| What you need to do |
Starting at the line that holds "mark the region of every instance of the thumb" and stopping at the line that holds "mark the region of every instance of the leg", restate the records below word for word, with both of those lines included.

| Records provided |
-=-=-=-=-
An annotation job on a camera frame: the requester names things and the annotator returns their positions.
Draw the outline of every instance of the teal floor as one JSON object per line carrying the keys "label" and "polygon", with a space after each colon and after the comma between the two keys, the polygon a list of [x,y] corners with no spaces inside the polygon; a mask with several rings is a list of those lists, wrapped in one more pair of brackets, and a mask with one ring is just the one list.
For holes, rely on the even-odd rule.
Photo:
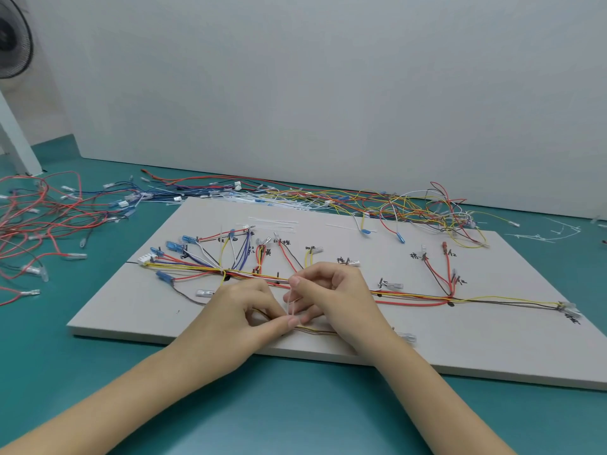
-=-=-=-=-
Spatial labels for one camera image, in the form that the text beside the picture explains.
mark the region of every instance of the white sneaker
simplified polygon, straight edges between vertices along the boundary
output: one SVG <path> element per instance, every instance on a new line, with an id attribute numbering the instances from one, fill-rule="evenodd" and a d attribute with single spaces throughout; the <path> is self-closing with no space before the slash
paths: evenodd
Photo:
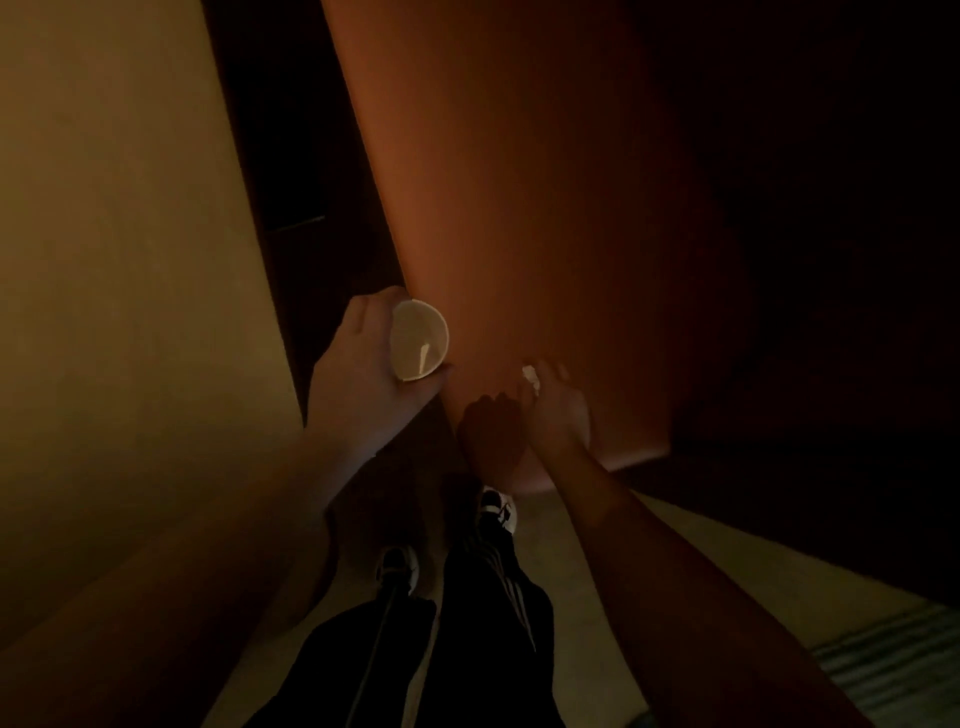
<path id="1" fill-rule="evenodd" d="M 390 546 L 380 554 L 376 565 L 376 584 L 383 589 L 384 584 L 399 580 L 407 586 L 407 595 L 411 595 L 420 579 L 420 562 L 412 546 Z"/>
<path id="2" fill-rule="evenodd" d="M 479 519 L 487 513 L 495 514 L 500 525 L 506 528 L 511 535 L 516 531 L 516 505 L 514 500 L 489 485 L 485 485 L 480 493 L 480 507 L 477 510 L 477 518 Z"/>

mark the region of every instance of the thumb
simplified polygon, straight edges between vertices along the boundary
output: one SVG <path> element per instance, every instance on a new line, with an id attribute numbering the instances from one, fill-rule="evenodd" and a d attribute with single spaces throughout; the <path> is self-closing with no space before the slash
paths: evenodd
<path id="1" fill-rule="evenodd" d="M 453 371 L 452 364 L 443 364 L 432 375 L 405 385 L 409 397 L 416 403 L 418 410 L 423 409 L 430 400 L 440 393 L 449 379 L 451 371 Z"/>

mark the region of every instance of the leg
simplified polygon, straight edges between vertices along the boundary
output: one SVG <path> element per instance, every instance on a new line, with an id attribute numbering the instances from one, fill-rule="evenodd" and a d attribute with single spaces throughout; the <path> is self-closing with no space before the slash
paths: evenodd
-=-=-=-=-
| Answer box |
mark the region of every instance of the thumb
simplified polygon, straight edges between vertices along the boundary
output: one SVG <path> element per instance, every instance on a new line, with an id attribute numbering the instances from one, fill-rule="evenodd" and a d attribute with single spaces throughout; the <path> is self-closing with no space before the slash
paths: evenodd
<path id="1" fill-rule="evenodd" d="M 453 371 L 452 364 L 443 364 L 432 375 L 405 385 L 409 397 L 416 403 L 418 410 L 423 409 L 430 400 L 440 393 L 449 379 L 451 371 Z"/>

mark the region of every instance of the leg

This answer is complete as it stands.